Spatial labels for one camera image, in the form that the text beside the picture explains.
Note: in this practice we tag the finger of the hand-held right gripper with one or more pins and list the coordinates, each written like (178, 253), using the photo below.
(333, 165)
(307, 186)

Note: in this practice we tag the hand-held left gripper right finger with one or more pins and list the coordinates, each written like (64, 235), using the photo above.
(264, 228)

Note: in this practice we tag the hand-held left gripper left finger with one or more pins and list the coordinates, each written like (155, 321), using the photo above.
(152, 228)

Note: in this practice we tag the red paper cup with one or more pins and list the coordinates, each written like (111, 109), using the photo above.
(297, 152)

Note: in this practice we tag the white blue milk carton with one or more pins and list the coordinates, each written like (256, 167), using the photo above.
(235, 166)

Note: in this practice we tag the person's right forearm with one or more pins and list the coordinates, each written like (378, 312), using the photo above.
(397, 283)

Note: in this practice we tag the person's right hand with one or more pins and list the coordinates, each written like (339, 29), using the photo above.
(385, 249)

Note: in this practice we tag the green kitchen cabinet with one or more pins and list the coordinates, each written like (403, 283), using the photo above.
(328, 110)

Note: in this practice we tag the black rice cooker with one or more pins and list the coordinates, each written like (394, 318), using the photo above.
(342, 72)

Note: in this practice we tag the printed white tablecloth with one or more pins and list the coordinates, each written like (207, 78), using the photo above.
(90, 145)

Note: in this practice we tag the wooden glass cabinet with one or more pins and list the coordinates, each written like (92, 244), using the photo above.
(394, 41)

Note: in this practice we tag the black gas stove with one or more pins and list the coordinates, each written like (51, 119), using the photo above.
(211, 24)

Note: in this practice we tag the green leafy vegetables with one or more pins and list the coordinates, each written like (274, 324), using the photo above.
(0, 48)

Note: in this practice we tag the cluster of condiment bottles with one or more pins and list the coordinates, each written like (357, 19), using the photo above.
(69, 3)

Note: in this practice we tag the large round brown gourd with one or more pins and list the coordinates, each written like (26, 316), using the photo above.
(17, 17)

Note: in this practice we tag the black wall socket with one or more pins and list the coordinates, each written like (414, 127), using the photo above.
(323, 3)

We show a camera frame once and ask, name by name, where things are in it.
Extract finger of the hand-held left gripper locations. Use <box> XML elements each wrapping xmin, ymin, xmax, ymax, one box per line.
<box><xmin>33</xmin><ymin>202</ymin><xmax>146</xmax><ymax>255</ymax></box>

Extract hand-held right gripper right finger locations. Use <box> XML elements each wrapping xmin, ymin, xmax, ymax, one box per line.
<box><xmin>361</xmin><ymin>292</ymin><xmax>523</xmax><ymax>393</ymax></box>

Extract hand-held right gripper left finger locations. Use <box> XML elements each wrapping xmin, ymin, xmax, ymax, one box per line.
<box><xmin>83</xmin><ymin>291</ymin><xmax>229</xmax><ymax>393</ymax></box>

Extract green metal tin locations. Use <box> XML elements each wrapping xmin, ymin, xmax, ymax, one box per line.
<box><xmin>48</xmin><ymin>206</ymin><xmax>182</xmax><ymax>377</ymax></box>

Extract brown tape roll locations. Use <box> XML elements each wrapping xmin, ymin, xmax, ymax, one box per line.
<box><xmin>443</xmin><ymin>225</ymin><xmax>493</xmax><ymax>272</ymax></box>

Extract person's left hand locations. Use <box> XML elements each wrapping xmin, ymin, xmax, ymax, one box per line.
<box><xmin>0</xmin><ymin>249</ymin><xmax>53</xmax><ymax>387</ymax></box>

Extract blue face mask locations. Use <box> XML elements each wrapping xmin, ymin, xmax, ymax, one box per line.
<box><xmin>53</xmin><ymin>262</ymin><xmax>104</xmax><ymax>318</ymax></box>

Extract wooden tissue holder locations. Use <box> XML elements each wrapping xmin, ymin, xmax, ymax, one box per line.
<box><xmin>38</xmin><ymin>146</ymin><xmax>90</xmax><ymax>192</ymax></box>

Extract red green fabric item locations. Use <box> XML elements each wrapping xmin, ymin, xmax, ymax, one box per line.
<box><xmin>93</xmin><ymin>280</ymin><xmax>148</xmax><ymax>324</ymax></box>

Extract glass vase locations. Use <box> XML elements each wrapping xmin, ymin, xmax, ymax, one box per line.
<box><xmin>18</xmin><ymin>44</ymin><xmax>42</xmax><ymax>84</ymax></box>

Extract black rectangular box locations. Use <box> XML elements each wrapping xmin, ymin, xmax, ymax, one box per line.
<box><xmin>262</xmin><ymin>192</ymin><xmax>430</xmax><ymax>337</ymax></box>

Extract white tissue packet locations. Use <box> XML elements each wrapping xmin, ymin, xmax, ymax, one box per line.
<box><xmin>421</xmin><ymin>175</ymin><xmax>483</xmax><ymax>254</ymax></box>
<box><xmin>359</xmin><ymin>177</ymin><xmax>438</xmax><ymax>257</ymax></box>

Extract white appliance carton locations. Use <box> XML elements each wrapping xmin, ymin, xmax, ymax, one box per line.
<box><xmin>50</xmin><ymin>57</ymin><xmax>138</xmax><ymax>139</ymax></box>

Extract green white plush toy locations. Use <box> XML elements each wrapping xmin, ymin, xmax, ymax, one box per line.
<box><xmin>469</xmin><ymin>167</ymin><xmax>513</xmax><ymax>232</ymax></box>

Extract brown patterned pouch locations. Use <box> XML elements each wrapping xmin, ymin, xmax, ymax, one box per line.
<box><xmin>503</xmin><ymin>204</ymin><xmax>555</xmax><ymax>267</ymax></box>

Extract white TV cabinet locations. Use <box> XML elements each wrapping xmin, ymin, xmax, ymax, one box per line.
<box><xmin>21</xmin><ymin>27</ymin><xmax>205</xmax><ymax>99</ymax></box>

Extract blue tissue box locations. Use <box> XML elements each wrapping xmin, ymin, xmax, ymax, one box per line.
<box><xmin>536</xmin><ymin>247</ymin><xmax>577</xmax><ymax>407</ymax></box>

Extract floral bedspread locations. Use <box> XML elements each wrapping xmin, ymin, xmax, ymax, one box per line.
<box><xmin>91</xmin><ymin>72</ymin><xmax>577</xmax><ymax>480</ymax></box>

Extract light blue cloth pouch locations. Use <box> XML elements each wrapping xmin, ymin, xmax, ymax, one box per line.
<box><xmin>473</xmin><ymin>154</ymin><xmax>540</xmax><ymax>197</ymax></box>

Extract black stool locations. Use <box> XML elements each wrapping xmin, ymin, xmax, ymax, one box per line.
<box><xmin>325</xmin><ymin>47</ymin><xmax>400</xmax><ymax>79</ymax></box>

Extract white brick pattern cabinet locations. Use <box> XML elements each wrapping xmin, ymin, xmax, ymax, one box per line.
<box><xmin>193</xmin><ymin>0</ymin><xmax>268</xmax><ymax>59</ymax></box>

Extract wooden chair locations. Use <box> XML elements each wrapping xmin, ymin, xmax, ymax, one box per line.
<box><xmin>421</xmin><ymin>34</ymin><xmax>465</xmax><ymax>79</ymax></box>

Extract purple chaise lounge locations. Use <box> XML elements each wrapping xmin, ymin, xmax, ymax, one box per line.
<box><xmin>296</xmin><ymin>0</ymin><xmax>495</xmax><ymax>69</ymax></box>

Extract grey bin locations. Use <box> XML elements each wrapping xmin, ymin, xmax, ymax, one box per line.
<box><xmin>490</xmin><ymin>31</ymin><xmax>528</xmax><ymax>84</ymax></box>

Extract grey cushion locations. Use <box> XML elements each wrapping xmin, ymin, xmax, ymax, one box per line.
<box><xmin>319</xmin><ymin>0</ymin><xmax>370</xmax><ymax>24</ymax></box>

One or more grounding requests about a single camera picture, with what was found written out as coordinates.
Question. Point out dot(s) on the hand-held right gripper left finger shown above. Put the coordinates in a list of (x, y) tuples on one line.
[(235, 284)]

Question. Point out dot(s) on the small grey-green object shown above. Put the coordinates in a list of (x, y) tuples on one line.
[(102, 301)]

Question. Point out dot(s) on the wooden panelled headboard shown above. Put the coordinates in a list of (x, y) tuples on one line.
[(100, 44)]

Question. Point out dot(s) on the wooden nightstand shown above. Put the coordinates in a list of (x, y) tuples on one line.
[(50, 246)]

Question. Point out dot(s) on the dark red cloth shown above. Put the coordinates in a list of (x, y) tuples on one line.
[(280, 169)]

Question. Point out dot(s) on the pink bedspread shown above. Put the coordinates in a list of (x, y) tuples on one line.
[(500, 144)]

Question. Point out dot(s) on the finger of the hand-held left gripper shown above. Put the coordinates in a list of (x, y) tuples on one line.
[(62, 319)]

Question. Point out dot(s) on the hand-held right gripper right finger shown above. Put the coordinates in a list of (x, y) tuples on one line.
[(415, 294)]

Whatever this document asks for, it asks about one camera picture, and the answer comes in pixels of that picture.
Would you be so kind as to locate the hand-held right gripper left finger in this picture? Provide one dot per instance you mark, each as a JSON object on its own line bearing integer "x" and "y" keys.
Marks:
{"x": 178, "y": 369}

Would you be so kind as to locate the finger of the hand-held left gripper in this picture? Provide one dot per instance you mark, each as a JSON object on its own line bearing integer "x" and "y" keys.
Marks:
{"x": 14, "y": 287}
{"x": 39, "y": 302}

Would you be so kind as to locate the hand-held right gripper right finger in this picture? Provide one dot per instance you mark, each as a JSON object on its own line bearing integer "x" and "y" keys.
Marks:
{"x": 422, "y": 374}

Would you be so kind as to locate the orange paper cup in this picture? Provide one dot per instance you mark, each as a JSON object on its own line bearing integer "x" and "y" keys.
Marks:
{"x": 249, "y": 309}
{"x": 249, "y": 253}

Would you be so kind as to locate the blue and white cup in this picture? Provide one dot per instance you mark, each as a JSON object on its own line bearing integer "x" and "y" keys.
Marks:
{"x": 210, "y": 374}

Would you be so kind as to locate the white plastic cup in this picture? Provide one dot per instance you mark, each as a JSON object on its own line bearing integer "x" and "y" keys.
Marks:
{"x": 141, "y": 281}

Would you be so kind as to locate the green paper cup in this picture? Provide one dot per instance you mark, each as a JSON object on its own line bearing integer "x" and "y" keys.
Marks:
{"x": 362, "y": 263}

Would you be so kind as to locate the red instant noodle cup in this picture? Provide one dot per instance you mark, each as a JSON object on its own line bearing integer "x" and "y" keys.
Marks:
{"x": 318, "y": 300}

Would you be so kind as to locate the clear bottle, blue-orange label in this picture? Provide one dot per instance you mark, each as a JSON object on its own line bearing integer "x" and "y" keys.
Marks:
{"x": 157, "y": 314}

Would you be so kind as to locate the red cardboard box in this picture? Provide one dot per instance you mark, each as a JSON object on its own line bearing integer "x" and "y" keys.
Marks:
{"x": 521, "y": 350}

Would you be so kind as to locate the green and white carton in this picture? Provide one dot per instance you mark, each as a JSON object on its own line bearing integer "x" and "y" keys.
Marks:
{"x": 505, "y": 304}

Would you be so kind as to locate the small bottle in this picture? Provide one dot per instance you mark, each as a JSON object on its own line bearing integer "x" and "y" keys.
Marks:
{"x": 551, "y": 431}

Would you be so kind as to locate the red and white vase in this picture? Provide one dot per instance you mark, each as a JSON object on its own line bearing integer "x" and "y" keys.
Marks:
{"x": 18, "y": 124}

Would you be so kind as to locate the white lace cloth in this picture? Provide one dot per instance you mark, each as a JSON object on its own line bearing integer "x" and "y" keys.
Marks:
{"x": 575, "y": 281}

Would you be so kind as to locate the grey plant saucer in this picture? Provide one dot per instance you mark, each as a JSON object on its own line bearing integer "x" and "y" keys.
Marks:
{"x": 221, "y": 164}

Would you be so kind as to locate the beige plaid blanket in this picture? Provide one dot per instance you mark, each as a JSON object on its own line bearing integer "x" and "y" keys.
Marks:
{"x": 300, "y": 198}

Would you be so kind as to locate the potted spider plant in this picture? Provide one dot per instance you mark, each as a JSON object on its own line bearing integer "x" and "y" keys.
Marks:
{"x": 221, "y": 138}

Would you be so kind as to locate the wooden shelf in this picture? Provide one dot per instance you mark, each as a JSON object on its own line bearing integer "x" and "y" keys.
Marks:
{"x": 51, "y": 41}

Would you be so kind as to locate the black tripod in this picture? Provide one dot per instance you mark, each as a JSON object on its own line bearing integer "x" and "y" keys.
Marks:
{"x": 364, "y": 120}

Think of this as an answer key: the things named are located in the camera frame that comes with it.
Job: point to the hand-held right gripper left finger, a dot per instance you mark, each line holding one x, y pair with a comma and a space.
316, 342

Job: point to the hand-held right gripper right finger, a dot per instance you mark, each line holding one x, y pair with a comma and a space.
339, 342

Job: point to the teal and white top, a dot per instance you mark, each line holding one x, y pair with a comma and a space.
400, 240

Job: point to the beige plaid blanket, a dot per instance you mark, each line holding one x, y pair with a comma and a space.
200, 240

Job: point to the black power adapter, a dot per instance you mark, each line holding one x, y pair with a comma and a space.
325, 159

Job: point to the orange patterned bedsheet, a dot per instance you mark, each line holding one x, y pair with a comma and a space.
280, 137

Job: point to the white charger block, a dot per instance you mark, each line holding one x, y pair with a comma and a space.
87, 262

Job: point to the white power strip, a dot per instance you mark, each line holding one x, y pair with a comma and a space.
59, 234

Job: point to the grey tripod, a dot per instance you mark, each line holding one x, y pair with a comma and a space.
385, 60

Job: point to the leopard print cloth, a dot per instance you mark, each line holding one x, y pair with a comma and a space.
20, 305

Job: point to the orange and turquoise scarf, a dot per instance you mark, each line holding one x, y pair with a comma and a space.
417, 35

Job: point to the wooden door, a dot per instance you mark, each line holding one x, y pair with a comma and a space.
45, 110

⁂

Pick from the records each line that contains the word "plant" and show it.

Reply:
Would you be so kind as to locate the grey plant saucer in this picture? Provide one dot per instance you mark, each as a JSON object on its own line bearing integer "x" and "y" keys.
Would you be so kind as to locate the potted spider plant in this picture? Provide one dot per instance you mark, each as a JSON object on its own line bearing integer "x" and "y" keys.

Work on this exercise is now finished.